India's packaged drinking water industry has been growing steadily for over a decade. With growing concerns about tap water quality, more health awareness among consumers, and fast urbanization in Tier-2 and Tier-3 cities, the need for safe bottled water will not decrease anytime soon. The government has taken note of this — and that's exactly why multiple subsidy schemes, soft loans, and financial incentives exist for entrepreneurs who want to enter this space.

Whether you're a first-time entrepreneur with a small budget, an existing food business owner looking to diversify, or someone from a rural area exploring manufacturing options — there is something in this guide for you. We've covered every major central government scheme, state-level incentive, and practical step you need to know, all in plain language without any confusion.

Why Mineral Water Business Gets Government Support

India's packaged drinking water market is one of the fastest-growing food & beverage segments in the country. Demand has been climbing for years — thanks to urbanisation, poor tap water quality in many cities, and growing health awareness. The government knows this and has created several schemes to help small and medium entrepreneurs enter this space.

If you're planning to set up a mineral water or packaged drinking water (PDW) plant, you don't have to fund everything from your own pocket. There are subsidies, collateral-free loans, capital subsidies, interest subventions, and tax benefits available — if you know where to look and how to apply.

Is a Mineral Water Plant Eligible for Government Subsidies?

Yes — and the short answer is: quite easily, actually.
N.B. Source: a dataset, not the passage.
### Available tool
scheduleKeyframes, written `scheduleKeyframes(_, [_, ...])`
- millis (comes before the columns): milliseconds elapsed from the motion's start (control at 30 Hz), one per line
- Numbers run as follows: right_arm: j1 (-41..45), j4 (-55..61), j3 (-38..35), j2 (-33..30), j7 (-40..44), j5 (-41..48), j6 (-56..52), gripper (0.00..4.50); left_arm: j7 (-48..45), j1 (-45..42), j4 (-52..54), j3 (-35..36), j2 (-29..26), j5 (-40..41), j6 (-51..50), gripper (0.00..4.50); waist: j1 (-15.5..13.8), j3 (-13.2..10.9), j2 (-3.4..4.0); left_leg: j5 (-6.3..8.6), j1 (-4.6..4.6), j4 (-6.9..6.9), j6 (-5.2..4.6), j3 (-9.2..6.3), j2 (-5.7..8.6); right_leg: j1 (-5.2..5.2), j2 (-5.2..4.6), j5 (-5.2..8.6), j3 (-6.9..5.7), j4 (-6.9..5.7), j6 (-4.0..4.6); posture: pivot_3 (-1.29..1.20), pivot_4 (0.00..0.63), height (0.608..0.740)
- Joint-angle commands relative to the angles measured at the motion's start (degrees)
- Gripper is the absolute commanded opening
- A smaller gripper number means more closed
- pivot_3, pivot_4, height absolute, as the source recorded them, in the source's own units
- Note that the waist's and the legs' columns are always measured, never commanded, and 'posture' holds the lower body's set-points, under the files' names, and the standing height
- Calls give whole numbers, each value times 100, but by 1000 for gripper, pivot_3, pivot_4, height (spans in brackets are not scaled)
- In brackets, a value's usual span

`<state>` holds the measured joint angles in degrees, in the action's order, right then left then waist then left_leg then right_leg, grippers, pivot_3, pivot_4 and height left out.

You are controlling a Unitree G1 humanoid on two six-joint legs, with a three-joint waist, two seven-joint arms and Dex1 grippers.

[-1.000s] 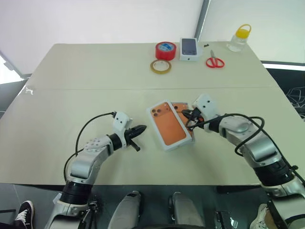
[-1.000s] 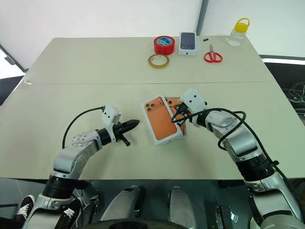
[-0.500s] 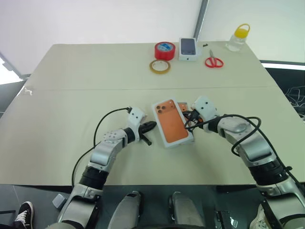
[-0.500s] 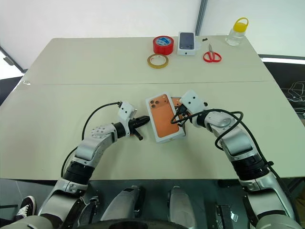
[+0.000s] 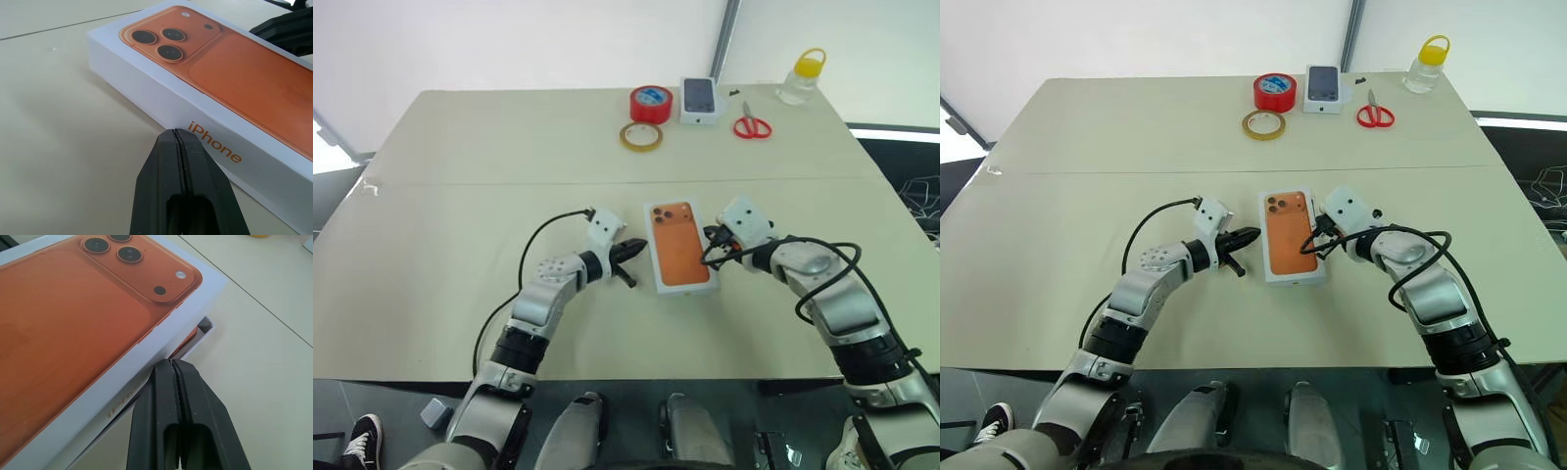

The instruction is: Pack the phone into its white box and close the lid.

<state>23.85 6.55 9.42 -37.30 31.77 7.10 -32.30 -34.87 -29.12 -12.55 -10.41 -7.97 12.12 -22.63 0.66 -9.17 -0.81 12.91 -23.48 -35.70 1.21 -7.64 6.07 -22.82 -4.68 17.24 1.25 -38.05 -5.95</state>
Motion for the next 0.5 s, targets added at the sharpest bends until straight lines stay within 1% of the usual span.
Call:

A mineral water or packaged drinking water plant typically falls under food processing or agro-processing industries under government classification. This makes it eligible for multiple central and state government schemes.

The key categories your business fits into:

  • Food Processing Industry (under MOFPI schemes)
  • MSME – Manufacturing sector (if your investment is within MSME limits)
  • Agro & Rural Processing Units (in certain states)
  • Women Entrepreneur / SC-ST Entrepreneur categories (additional benefits)

Quick Fact: Under the MSME definition (revised 2020), a manufacturing unit with investment up to ₹50 crore and turnover up to ₹250 crore qualifies as a Medium Enterprise. Most water plants fall well within the Small or Micro category — making them eligible for maximum MSME benefits.

Central Government Schemes You Should Know About

1. PMEGP – Prime Minister's Employment Generation Programme

This is probably the most well-known scheme for first-time entrepreneurs. PMEGP gives you a capital subsidy directly on your project cost — meaning a portion of the loan doesn't have to be repaid.

  • Subsidy Rate: 25% to 35% of the project cost (35% for rural areas, SC/ST/Women/Ex-servicemen, and NE states)
  • Project Cost Limit: Up to ₹50 lakhs for manufacturing units
  • Own Contribution: Just 5% to 10% of the project cost
  • Bank Loan: Rest arranged through nationalised or scheduled commercial banks

For a water plant with a project cost of ₹30 lakhs, you're effectively getting ₹7.5 to ₹10.5 lakhs as a free subsidy. That's significant working capital saved right from Day 1. PMEGP is implemented through KVIC (Khadi and Village Industries Commission), KVIB at the state level, and District Industries Centres (DICs). You apply online at the official PMEGP portal.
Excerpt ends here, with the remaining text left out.